I think it's a classification issue.

Silence is never put in the subtitles of a film, since it isn't necessary. The viewers can tell that nothing is being said if there are actors on the screen. And in situations where there are no actors, then there will be a subtitle to indicate what is going on, like "[rock music plays]".

Subtitle authors use this silence to fit in meta information and have done so since the closed captions era.

Proper data cleaning procedures would be to strip this meta data from any subtitle sources. Since this wasn't done, this is fundamentally a classification issue. It may also be an over-fitting issue, but that is secondary to the classification problem.

I think it's a data quality problem first, which might lead to a sort of overfitting as a consequence.

How would the AI know that a series of zero-amplitude audio samples should generate the string "[silence]"?

It can only know that if the vast majority of silent audio segments in the trainser are consistently labelled with that string. But that doesn't seem to be the case: Silence is either not labeled at all, or labeled with all kinds of different markers or labeled with unrelated things, like copyright credits.

So even if the model successfully learns a generalized representation of the concept of "silence", it's not clear at all which of all the different labels it should use for that concept.

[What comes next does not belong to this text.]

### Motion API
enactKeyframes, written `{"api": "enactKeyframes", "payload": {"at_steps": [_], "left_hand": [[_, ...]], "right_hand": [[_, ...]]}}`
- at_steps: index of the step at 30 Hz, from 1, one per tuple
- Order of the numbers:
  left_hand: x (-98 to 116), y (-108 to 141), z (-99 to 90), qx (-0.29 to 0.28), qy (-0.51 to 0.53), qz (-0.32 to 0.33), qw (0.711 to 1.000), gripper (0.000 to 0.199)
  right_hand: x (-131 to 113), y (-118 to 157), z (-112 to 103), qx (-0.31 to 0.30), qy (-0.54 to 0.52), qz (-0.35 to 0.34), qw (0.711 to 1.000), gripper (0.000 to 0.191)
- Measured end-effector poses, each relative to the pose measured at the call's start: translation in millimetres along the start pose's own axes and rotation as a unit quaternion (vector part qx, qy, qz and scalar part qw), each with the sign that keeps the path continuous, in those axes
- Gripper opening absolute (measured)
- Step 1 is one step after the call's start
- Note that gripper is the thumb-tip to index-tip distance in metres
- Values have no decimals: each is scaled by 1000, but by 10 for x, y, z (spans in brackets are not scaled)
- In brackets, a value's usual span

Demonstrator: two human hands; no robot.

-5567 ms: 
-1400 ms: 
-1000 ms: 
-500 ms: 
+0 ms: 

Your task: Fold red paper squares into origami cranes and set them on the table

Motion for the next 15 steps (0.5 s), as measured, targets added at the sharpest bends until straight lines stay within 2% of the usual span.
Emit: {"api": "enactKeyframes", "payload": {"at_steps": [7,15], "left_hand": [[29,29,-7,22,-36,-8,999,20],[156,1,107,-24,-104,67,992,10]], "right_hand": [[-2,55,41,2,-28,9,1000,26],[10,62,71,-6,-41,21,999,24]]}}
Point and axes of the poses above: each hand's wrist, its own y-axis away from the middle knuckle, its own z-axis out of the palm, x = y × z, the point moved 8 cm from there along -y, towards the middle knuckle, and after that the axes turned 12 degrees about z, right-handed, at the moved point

So what might happen is that the model then starts to overfit on the tiny variations of the individual silence segments, in a desperate attempt to devise some kind of system behind the all the different "silence" labels - which will of course go wrong spectacularly as such a system doesn't exist. (Or if it does, is entirely accidental and not something that should be learned)

It's actually because it is incapable of recognising when it does not know the answer. It will give you the nearest match, even if that is completely incorrect.